Recently I have been coming home from work to find Wes forlornly holding decimated green tomatoes in his hand. Tomatoes that have not met their tomato sandwich destiny.  Instead, their spotless smooth green skins have been pierced by the fangs of some insidious garden beast.  Ellie will tell me with all the compassion of an Emergency Room doctor, touching her little hand to my shoulder and affecting a very concerned look, "Daddy found more tomatoes that have been eaten.  He's very sad."  I try to muster up the appropriate level of gravitas, but really I'm just thinking that Whole Foods has some really nice tomatoes and I've never seen teeth marks in them.  I'm also thinking did I put that wine in the fridge yesterday?  I really need some wine.  Oh, right, tomatoes.  Yeah, that sucks.

Fast forward a couple of days.  Wes has decided it's a varmint (his words, I'm not kidding, yes, I live with Yosemite Sam) that's damaging our "crop."  He sets out rat traps.  He catches something.  In my mind, moments before it fell into the trap it looked like this:

Yep.  That's a chipmunk. 

Apparently, he's got friends, so the battle wages on.  Even today.  Luckily, I think we may get some help on the front lines. 
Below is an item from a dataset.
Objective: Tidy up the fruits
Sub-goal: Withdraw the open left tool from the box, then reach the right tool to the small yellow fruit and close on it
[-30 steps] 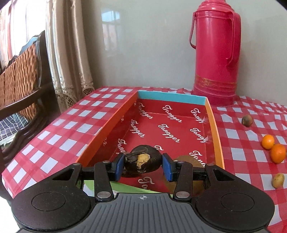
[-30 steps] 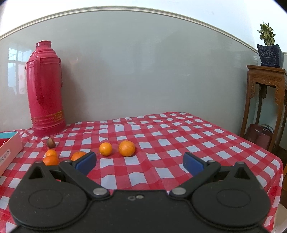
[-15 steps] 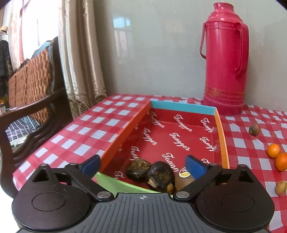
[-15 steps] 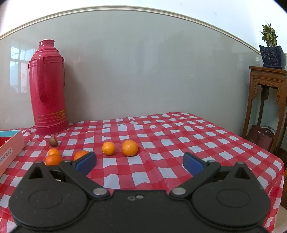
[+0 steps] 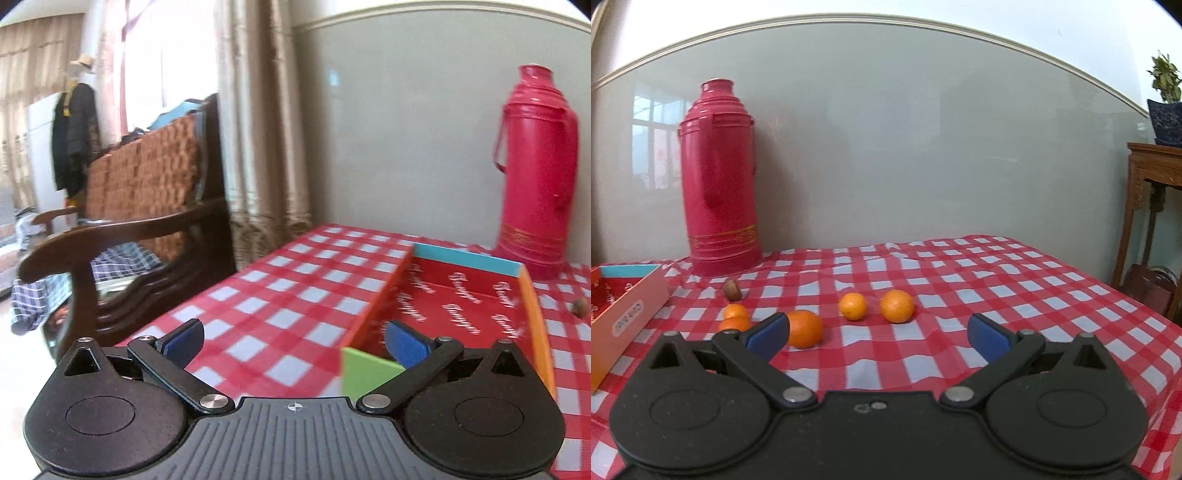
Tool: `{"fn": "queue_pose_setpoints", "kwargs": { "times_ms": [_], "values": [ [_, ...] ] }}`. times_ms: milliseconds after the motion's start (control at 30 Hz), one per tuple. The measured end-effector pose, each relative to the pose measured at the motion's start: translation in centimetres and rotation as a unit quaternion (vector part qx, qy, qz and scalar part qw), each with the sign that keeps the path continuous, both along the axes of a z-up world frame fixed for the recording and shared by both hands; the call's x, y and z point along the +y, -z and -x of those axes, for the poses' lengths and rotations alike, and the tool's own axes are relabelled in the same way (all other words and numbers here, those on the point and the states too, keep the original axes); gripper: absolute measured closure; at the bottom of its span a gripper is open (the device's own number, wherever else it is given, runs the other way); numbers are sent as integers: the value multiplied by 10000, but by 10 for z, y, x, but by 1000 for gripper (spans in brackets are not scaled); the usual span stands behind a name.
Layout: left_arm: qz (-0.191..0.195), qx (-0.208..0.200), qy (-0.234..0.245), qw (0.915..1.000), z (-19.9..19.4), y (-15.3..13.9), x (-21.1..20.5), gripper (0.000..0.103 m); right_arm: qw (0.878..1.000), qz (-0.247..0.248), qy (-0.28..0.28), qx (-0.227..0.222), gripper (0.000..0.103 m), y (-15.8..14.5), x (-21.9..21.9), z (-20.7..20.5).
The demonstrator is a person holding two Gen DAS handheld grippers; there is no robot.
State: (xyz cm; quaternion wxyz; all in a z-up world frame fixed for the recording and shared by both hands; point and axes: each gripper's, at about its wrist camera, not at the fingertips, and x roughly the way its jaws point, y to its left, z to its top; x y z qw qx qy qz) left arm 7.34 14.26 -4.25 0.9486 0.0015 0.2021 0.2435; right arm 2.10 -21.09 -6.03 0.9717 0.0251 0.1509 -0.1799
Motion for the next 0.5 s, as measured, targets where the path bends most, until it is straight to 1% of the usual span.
{"fn": "queue_pose_setpoints", "kwargs": {
  "times_ms": [100, 267, 367, 500],
  "values": [
    [-42, -28, -172, 9998, 4, 4, 9, 0, 9999, -7, -140, 14, 5, 1, 8, -4],
    [94, 63, -448, 9989, 8, 13, 24, 0, 9992, 27, -406, 36, 5, 2, 23, -11],
    [174, 37, -599, 9980, 12, 14, 34, 0, 9982, 50, -594, 45, 5, 3, 32, -15],
    [167, -48, -792, 9967, 21, 17, 40, 0, 9966, 46, -815, 62, 5, 4, 42, -20]
  ]
}}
Last Sunday our pastor gave the children's sermon on the rabbits in his front yard.  He was expressing his pleasure in watching the rabbits frolic in the yard and about how much he and his wife wanted the rabbits to feel welcome.  Midway through this discussion a little voice pipes up:  "do the rabbits eat your vegetables?"  Now, just who do you think interrupted the pastor?  I'll give you one guess.  He assures her that there are no vegetables in his front yard and the rabbits aren't hurting anything.  The sermon continues uninterrupted.  However, as she's processing out she stops, turns, walks up to Dr. Sam and says (none too quietly...not a trait she inherited) "WE DON'T HAVE RABBITS...WE HAVE CHIPMUNKS...THEY EAT OUR TOMATOES...BUT MY DADDY KILLED THEM SO IT'S OKAY." 

Dr. Sam had a hard time getting his composure back for the big kids' sermon.